» **Exercise directions**:
The entries below contain a line with "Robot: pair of" and a line with "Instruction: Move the". Quote exactly those two lines and all lines between them.

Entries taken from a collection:
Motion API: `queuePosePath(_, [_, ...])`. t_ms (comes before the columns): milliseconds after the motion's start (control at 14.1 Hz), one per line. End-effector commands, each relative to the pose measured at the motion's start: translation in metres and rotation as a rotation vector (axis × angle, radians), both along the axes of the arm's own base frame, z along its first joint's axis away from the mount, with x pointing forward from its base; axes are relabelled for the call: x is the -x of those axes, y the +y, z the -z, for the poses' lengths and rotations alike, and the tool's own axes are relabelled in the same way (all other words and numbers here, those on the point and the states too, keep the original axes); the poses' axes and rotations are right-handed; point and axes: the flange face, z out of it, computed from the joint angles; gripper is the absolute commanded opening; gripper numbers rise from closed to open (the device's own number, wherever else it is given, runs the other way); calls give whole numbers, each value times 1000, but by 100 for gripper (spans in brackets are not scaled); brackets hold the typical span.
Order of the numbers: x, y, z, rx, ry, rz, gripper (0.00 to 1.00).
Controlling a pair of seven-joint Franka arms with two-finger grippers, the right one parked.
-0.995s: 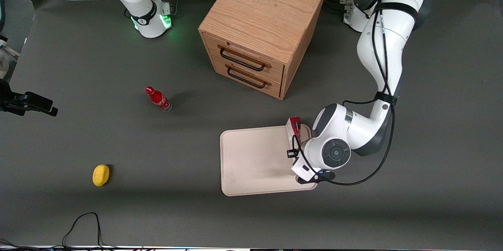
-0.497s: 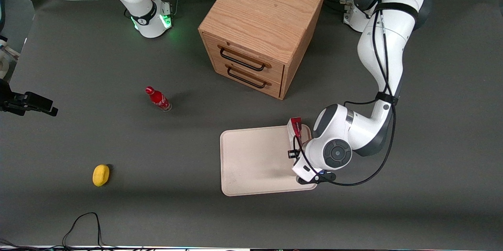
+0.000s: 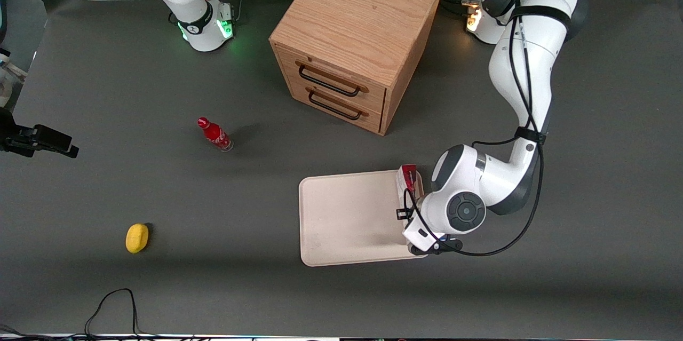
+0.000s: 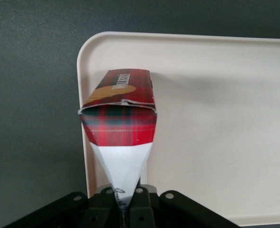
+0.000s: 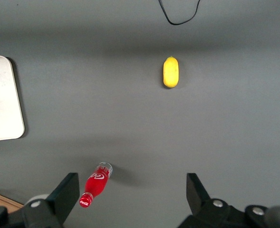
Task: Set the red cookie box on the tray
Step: 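Lower the box upright onto the tray and open the left gripper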
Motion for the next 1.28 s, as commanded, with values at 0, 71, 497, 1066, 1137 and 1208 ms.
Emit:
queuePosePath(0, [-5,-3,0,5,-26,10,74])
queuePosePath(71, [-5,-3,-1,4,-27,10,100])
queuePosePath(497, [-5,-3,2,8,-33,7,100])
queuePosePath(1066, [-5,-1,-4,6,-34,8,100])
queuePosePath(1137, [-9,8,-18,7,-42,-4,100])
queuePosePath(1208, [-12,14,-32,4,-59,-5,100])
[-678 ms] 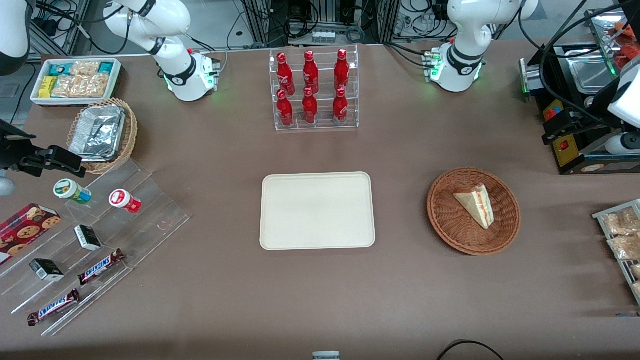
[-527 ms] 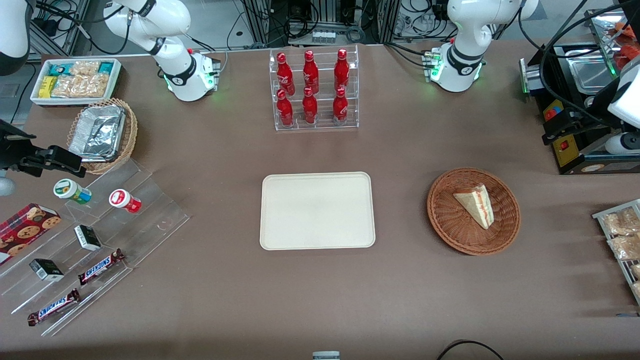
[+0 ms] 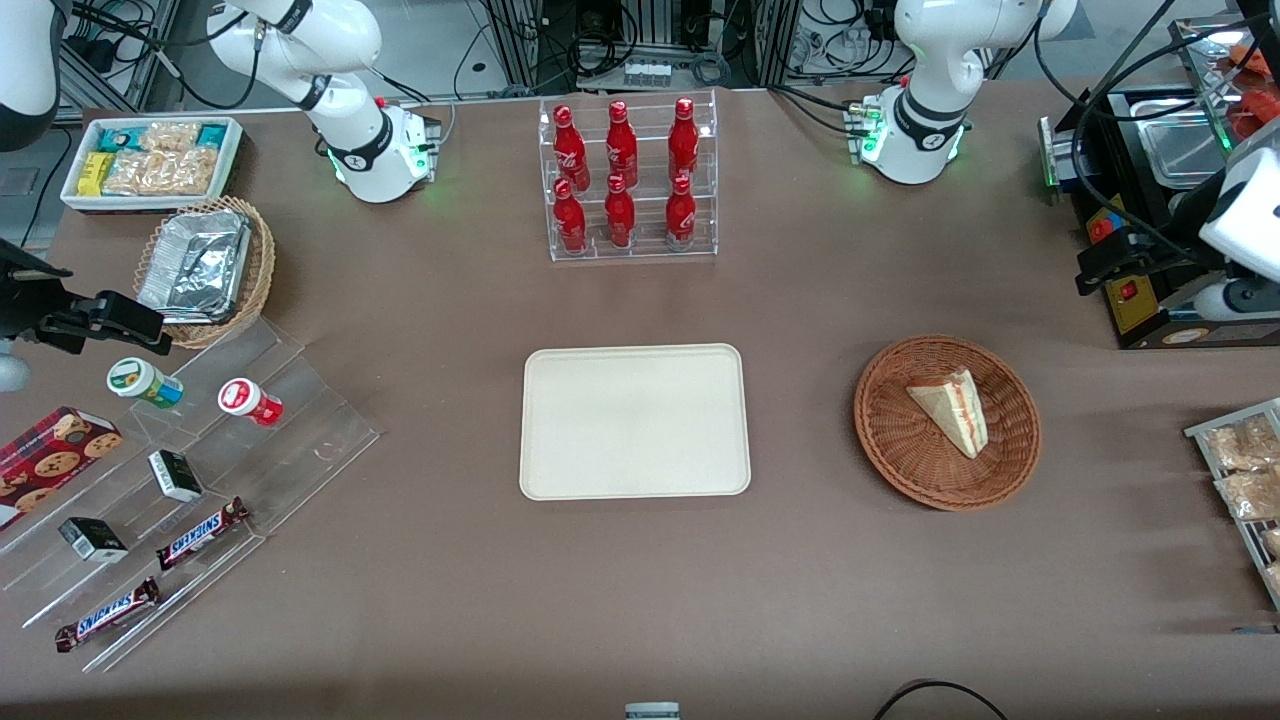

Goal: Place sandwich from basket to tray
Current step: 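Move the left gripper out toward the wicker basket with the sandwich, then lower the open left gripper over the wrapped sandwich in the basket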

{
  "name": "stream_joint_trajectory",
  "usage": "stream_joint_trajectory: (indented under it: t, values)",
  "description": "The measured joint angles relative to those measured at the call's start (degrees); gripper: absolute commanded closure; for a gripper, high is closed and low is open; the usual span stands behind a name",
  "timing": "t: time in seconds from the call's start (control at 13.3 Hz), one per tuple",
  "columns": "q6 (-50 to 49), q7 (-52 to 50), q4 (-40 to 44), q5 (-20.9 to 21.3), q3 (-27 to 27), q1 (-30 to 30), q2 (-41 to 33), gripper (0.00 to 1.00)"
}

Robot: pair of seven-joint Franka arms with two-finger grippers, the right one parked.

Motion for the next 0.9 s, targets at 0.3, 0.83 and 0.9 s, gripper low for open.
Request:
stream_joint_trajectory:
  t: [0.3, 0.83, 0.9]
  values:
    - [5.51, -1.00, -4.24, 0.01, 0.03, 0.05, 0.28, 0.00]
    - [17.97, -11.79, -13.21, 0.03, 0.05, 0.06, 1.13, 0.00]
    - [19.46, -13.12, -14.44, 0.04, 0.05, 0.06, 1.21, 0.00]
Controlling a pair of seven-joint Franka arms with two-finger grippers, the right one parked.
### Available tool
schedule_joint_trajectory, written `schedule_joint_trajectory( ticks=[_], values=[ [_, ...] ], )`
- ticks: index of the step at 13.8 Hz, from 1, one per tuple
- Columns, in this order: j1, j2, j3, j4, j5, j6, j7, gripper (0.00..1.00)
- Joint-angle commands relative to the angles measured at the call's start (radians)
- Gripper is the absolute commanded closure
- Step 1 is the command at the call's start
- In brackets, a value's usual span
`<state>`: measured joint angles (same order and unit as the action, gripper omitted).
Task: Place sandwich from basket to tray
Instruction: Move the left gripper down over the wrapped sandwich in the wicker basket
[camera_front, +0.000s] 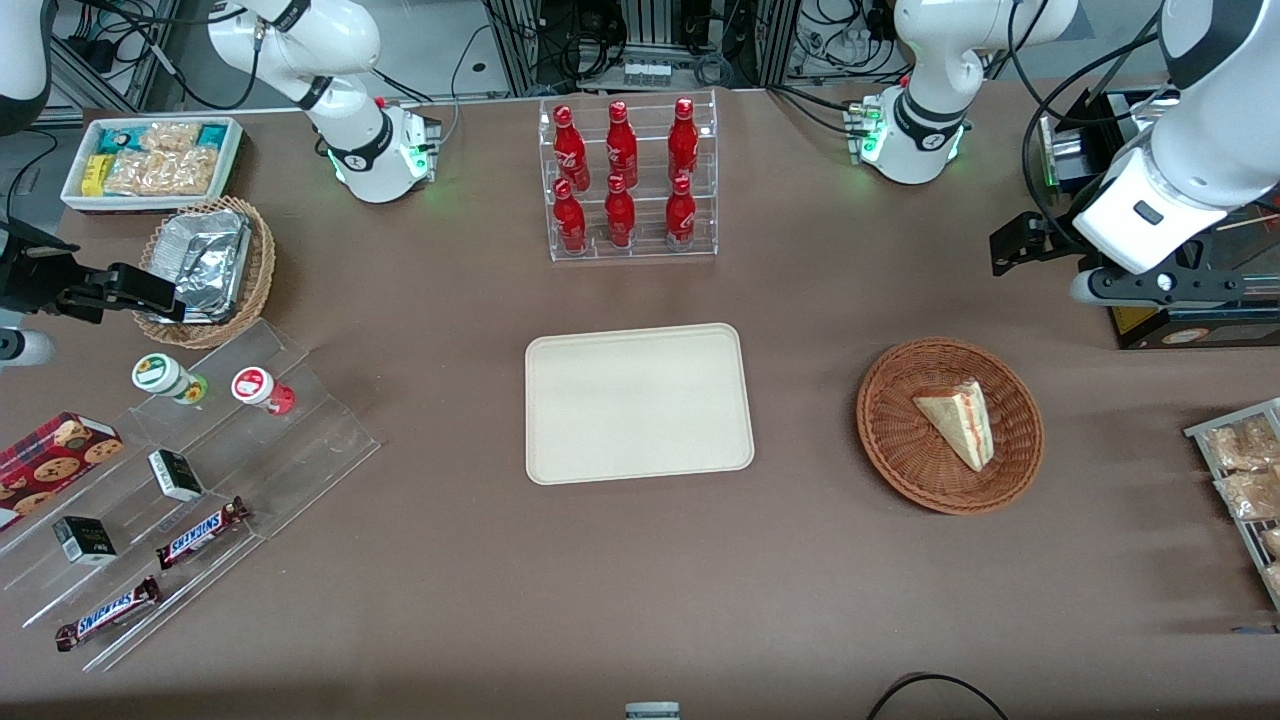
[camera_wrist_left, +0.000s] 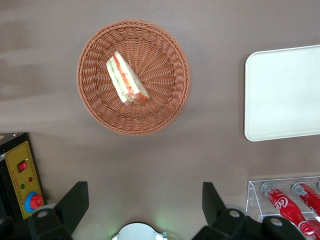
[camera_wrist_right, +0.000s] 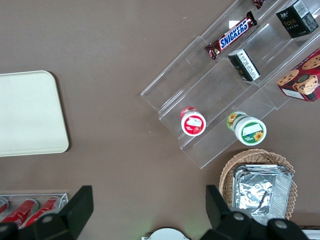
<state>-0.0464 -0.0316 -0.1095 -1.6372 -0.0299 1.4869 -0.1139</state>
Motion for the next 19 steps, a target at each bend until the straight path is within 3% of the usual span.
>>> schedule_joint_trajectory(
  ticks=[1,8,19],
  values=[
    [-0.004,0.012,0.001,0.033,0.043,-0.016,0.016,0.00],
    [-0.007,0.105,0.001,0.002,0.042,0.036,0.011,0.00],
    [0.002,0.107,0.008,-0.377,0.054,0.479,-0.003,0.00]
  ],
)
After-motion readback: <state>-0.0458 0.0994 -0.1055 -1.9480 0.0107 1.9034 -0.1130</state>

» **Result**:
Robot: pair of seven-joint Franka arms with two-finger grippers, the right one parked.

Motion for the next 0.9 s, targets at 0.3, 0.83 and 0.9 s, gripper low for open.
Request:
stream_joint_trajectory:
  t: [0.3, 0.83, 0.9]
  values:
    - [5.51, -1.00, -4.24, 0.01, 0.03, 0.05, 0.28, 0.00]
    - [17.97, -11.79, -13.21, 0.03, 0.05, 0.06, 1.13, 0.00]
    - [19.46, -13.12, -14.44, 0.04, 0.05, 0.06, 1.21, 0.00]
Controlling a pair of seven-joint Franka arms with two-finger grippers, the right one parked.
### Available tool
schedule_joint_trajectory, written `schedule_joint_trajectory( ticks=[_], values=[ [_, ...] ], )`
- ticks: index of the step at 13.8 Hz, from 1, one per tuple
- Columns, in this order: j1, j2, j3, j4, j5, j6, j7, gripper (0.00..1.00)
- Joint-angle commands relative to the angles measured at the call's start (radians)
- Gripper is the absolute commanded closure
- Step 1 is the command at the call's start
- In brackets, a value's usual span
`<state>`: measured joint angles (same order and unit as the action, gripper omitted).
Task: Place sandwich from basket to tray
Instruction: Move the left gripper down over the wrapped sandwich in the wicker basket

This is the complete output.